De la justice de chacun naît la paix pour tous

La justice de chacun est fondée sur le respect des droits humains

La personne est par nature dotée de droits universels, inviolables, inaliénables. Ceux-ci, cependant, ne se maintiennent pas tout seuls. A ce sujet, mon vénéré prédécesseur, le pape Jean XXIII, enseignait que la personne « est sujet de droits et de devoirs, découlant les uns, et les autres, ensemble et immédiatement, de sa nature ». L’authentique rempart de la paix s’appuie sur le juste fondement anthropologique de ces droits et de ces devoirs, ainsi que sur leur corrélation intrinsèque.

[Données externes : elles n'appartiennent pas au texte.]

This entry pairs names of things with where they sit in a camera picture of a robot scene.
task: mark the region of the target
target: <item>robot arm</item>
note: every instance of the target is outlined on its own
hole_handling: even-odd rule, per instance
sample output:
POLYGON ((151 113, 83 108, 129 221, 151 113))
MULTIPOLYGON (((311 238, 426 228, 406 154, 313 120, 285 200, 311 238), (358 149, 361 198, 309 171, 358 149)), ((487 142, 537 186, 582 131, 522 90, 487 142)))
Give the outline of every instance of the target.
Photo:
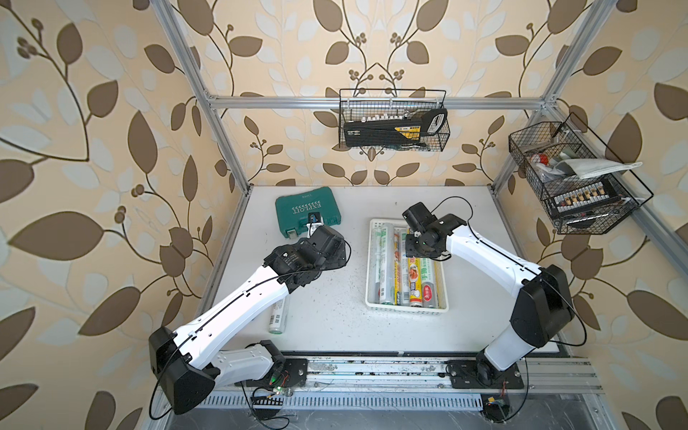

Ces derniers siècles, les droits humains ont été formulés dans diverses déclarations normatives, ainsi que dans des instruments juridiques contraignants. Leur proclamation, dans l’histoire de peuples et de nations à la recherche de justice et de liberté, est rappelée avec un légitime orgueil, souvent aussi parce qu’elle a été perçue comme un tournant après des violations ouvertes de la dignité d’individus et de populations entières.

Il y a cinquante ans, après une guerre marquée par la négation du droit même à l’existence pour certains peuples, l’Assemblée générale des Nations Unies a promulgué la Déclaration universelle des Droits de l’Homme.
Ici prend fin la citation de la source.